Good Fit Characteristics

  • Mobile-first (or ready) applications
  • Rapidly prototyping applications
  • Applications where most of the logic is (or can be) client-side
  • Using Firebase components on other platforms, such as using Cloud Firestore or Firebase Authentication on App Engine, to minimize investment in non-differentiating work

Bad Fit Characteristics

  • Applications requiring complex server-side logic or architectures
  • Applications which require control over the runtime

Cloud Functions

If you’re looking to react to real-time events, glue systems together, or build a simple API, Cloud Functions are a good choice provided you’re able to use one of the supported runtimes (Node.js, Python, and Go). If the runtime is a limitation, check out Cloud Run.

Good Fit Characteristics

  • Event-driven applications and systems
  • “Glueing” systems together
  • Deploying simple APIs

Bad Fit Characteristics

  • Highly stateful systems
  • Deploying large, complex APIs
  • Systems that require a high level of control or need custom runtimes or binaries

App Engine

If you’re looking to deploy a full application or complex API, App Engine is worth looking at. Standard is good for greenfield applications which are able to fit within the constraints of the runtime. It can scale to zero and deploys take seconds. Flexible is easier for existing applications where you’re unwilling or unable to make changes fitting them into Standard. Deploys to Flex can take minutes, and you must have a minimum of one instance running at all times.

Good Fit Characteristics

  • Stateless applications
  • Rapidly developing CRUD-heavy applications
  • Applications composed of a few services
  • Deploying complex APIs

Bad Fit Characteristics

  • Stateful applications that require lots of in-memory state to meet performance or functional requirements
  • Applications built with large or opinionated frameworks or applications that have slow start-up times (this can be okay with Flex)
  • Systems that require protocols other than HTTP

Cloud Run

If you’re looking to react to real-time events but need custom runtimes or binaries not supported by Cloud Functions, Cloud Run is a good choice. It’s also a good option for building stateless HTTP-based web services. It’s trimmed down compared to App Engine Flex, which means it has fewer features, but it also has faster instance start-up times, can scale to zero, and is billed only by actual request-processing time rather than instance time. 

Good Fit Characteristics

  • Stateless services that are easily containerized
  • Event-driven applications and systems
  • Applications that require custom system and language dependencies

Bad Fit Characteristics

  • Highly stateful systems or systems that require protocols other than HTTP
  • Compliance requirements that demand strict controls over the low-level environment and infrastructure (might be okay with the Knative GKE mode)

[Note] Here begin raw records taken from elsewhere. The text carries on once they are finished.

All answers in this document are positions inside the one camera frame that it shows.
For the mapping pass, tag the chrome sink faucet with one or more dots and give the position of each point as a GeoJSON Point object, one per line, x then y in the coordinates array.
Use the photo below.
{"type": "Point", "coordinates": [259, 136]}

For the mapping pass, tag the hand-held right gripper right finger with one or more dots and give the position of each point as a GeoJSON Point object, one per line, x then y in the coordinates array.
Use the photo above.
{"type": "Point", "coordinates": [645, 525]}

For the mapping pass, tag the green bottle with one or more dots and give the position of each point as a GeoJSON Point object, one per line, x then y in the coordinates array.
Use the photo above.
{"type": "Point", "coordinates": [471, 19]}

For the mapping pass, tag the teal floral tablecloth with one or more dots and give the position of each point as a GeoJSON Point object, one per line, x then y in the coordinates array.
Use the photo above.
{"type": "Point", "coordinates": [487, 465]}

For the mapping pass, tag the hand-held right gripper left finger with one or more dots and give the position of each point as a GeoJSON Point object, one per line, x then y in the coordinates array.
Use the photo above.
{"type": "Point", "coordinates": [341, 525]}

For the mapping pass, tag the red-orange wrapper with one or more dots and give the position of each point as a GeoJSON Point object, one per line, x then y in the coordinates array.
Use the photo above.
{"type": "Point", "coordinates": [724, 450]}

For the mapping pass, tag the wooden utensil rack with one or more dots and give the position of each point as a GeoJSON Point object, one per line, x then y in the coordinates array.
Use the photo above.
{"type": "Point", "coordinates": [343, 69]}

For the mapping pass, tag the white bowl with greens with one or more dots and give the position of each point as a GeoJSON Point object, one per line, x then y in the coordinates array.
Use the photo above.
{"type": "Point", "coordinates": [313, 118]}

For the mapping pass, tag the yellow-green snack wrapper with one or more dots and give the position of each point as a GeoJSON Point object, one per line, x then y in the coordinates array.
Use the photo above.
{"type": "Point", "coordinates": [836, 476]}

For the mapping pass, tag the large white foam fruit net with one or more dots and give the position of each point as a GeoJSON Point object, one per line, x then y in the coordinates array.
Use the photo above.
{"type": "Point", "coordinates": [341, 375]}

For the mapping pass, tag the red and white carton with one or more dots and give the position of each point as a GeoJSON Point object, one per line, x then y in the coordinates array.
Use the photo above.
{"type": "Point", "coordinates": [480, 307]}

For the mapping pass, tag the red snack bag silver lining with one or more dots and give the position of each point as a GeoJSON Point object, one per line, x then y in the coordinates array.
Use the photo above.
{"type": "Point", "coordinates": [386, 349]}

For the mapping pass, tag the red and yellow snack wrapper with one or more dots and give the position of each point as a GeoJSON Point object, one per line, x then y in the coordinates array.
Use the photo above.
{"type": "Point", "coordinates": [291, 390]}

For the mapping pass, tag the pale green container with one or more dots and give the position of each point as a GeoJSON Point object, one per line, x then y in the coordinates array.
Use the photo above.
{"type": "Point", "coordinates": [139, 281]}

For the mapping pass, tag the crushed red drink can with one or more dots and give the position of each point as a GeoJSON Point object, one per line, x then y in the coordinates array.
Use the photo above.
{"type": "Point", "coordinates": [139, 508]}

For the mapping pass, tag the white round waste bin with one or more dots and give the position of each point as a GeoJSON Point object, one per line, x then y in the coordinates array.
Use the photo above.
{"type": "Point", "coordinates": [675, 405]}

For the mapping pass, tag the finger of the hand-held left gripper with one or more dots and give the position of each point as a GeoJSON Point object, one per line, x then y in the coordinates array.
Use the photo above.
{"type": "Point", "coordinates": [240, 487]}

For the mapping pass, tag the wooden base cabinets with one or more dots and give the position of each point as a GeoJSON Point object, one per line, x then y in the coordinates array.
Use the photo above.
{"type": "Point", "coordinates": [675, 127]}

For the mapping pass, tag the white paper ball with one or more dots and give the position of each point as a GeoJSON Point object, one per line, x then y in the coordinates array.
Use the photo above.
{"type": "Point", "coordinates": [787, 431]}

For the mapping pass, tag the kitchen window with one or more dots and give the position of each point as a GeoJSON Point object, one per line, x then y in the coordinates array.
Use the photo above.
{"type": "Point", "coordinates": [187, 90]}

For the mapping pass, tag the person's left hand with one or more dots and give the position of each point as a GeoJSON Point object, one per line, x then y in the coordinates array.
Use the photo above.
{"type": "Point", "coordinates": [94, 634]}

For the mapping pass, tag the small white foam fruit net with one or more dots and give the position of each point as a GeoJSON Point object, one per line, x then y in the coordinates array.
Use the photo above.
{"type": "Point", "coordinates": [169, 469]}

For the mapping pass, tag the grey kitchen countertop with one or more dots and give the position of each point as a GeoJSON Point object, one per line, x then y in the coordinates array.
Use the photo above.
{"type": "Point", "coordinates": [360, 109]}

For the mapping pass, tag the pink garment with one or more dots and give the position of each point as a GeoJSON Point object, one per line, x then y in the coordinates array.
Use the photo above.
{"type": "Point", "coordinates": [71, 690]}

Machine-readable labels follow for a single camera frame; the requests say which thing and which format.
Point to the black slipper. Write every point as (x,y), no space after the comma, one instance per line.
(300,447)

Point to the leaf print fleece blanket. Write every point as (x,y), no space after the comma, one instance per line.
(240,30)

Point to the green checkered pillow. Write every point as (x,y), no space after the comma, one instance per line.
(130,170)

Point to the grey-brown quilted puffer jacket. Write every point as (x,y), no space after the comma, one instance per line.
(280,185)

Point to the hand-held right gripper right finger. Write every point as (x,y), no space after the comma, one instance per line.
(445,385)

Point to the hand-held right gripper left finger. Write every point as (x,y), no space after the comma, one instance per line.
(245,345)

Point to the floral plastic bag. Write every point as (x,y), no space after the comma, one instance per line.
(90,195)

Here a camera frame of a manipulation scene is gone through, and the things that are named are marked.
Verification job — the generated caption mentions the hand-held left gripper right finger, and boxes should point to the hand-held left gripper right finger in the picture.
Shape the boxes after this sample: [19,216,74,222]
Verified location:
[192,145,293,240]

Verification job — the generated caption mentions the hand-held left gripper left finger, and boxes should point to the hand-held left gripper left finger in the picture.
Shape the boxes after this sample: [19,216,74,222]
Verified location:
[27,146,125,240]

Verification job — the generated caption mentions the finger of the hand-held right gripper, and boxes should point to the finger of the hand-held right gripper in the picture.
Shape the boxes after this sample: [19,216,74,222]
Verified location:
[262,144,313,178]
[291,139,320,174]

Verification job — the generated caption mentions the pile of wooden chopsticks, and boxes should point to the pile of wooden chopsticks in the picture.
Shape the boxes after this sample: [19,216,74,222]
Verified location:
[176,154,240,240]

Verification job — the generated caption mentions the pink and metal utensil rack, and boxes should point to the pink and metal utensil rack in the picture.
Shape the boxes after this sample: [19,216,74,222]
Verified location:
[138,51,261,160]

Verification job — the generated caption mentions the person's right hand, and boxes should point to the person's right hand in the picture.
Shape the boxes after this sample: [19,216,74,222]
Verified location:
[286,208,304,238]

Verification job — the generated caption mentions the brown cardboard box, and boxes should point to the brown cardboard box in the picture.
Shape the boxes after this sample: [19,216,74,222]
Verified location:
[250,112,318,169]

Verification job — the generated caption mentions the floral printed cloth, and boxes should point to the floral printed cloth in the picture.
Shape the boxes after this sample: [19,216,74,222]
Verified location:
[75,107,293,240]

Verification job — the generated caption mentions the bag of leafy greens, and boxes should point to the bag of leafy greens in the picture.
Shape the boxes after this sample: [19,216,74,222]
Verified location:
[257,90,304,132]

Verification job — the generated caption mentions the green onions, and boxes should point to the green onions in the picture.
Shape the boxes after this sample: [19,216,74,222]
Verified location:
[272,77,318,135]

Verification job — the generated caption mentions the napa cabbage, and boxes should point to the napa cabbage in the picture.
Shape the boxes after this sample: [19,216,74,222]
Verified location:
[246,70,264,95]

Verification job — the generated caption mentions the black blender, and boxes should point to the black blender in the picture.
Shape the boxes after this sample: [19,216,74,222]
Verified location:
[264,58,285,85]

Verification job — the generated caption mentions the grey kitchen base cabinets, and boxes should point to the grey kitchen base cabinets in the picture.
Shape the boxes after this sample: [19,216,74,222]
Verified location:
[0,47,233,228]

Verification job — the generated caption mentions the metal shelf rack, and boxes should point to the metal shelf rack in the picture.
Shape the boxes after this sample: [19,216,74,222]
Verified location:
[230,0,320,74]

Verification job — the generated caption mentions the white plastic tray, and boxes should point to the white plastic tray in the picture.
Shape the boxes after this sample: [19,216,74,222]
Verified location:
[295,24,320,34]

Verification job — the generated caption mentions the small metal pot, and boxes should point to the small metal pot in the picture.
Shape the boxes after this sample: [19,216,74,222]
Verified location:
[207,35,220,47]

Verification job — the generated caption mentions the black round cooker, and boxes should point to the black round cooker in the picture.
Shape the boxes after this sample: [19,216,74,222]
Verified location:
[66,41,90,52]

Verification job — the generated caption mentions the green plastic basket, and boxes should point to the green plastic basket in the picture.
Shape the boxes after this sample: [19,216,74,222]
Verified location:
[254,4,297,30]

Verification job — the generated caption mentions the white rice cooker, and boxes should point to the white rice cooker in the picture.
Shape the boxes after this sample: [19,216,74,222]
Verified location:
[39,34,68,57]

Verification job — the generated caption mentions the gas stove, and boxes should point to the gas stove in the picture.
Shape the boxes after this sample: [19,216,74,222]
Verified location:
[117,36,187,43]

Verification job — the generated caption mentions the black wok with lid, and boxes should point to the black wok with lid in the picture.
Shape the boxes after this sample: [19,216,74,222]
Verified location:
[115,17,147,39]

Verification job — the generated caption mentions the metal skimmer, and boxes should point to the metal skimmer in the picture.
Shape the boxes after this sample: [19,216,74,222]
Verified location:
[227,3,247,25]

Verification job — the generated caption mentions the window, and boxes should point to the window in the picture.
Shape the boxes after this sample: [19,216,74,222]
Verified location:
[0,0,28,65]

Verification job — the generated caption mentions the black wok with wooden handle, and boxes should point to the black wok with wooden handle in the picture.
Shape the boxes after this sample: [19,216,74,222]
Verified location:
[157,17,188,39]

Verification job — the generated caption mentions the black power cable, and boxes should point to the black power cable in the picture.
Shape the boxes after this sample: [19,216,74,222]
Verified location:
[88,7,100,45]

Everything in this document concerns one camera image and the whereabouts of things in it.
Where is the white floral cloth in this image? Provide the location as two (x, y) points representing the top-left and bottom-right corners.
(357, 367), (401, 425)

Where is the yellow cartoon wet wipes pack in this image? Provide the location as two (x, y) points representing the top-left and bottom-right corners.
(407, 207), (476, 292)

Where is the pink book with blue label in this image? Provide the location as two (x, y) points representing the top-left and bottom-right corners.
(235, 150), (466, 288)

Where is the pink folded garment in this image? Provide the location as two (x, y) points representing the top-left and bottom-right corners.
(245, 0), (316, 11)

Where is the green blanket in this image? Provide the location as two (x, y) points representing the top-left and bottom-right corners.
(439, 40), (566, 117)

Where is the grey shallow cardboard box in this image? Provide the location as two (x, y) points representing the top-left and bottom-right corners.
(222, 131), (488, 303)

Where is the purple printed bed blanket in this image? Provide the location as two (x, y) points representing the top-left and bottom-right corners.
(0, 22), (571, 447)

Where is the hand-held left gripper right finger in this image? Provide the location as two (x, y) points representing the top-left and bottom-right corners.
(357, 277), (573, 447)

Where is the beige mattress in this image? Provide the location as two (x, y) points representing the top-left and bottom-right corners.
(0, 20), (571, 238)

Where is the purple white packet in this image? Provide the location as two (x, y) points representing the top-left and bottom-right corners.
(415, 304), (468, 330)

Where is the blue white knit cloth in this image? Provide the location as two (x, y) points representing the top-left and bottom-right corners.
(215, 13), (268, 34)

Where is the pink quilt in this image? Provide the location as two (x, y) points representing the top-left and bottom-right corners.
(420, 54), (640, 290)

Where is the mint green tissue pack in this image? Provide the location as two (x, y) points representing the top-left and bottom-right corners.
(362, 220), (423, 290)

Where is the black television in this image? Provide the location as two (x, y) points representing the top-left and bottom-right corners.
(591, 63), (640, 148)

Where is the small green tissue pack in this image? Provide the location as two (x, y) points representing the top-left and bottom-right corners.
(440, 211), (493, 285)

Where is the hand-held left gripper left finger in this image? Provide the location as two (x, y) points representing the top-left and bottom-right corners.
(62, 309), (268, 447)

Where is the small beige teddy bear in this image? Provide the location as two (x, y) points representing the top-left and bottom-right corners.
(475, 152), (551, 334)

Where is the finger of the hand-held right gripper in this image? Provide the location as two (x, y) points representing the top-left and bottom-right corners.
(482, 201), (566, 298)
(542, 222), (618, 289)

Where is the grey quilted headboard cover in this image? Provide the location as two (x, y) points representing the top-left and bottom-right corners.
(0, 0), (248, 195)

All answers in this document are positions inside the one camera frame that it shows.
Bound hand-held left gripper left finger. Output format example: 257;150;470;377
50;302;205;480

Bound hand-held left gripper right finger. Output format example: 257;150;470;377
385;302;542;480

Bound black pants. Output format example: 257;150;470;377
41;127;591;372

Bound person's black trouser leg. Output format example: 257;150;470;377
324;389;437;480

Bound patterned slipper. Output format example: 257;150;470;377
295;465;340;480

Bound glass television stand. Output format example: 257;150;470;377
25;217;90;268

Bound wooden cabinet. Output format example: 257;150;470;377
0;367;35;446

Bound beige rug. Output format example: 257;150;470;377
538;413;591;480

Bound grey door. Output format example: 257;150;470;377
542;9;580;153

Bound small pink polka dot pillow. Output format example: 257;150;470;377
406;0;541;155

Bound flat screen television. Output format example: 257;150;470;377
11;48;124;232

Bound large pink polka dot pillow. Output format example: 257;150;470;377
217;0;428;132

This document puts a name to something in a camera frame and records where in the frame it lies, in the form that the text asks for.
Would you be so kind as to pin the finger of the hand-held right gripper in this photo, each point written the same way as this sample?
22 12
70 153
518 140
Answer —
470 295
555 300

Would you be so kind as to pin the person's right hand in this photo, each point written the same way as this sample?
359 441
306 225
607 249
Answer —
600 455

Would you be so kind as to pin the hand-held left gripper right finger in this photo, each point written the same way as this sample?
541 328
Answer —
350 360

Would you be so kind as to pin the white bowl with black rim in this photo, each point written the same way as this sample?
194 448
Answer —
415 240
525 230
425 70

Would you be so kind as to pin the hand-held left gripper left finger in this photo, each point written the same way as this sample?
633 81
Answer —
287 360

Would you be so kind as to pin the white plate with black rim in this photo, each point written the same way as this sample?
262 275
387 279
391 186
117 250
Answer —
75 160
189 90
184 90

Finally, Google also provides a decision tree for choosing a serverless compute platform.

* App Engine standard environment supports Node.js, Python, Java, Go, PHP
* Cloud Function supports Node.js, Python, Go

Summary

Going serverless can provide a lot of efficiencies by freeing up resources and investment to focus on things that are more strategic and differentiating for a business rather than commodity infrastructure. There are trade-offs when using managed services and serverless solutions. We lose some control and visibility. At certain usage levels there can be a premium, so eventually renting VMs might be the more cost-effective solution once you crack that barrier. However, it’s important to consider not just operational costs involved in managing infrastructure, but also opportunity costs. These trade-offs have to be weighed carefully against the benefits they bring to the business.

One thing worth pointing out is that it’s often easier to move down a level of abstraction than up. That is, there’s typically less friction involved in moving from a more opinionated platform to a less opinionated one than vice versa. This is why we usually suggest starting with the highest level of abstraction possible and dropping down if and when needed.